■ EXERCISE DESCRIPTION: The lines you should transcribe are those from the one containing "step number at" to the end of the listing below, exactly, with pictures left out.

■ RECORDED DATA:

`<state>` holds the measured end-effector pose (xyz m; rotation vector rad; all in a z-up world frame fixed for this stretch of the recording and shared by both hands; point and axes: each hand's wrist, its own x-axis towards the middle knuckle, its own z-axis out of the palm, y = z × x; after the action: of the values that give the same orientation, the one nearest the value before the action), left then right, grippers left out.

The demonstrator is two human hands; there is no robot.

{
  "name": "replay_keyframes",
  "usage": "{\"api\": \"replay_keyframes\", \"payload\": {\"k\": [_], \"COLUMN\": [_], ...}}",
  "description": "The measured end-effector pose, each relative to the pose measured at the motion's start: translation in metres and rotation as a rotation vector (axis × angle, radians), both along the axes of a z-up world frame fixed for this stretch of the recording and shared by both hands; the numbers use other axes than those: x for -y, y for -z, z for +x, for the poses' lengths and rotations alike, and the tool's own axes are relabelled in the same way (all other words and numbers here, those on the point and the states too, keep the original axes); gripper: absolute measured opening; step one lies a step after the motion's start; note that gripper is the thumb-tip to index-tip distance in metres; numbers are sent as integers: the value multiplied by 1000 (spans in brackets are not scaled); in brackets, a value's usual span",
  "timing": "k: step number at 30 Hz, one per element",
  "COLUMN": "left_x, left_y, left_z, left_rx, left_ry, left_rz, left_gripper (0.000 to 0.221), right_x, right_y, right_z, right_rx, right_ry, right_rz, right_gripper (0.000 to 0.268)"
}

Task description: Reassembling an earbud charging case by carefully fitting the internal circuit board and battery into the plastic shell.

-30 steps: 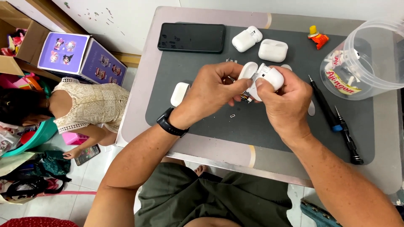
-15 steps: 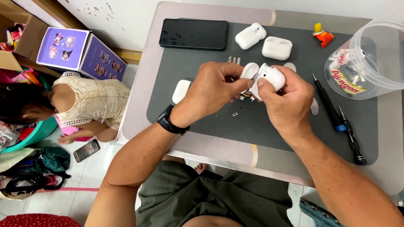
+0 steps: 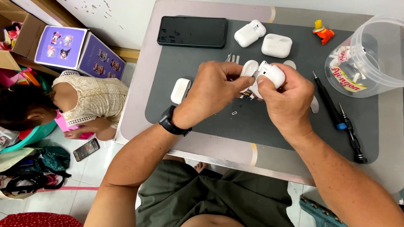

■ SOLVED EXERCISE:
  "timing": "k: step number at 30 Hz, one per element",
  "COLUMN": "left_x, left_y, left_z, left_rx, left_ry, left_rz, left_gripper (0.000 to 0.221), right_x, right_y, right_z, right_rx, right_ry, right_rz, right_gripper (0.000 to 0.268)"
}

Task description: Reassembling an earbud charging case by carefully fitting the internal circuit board and battery into the plastic shell.

-30 steps: 
-15 steps: 
+0 steps: 

Nothing remains to add to the output.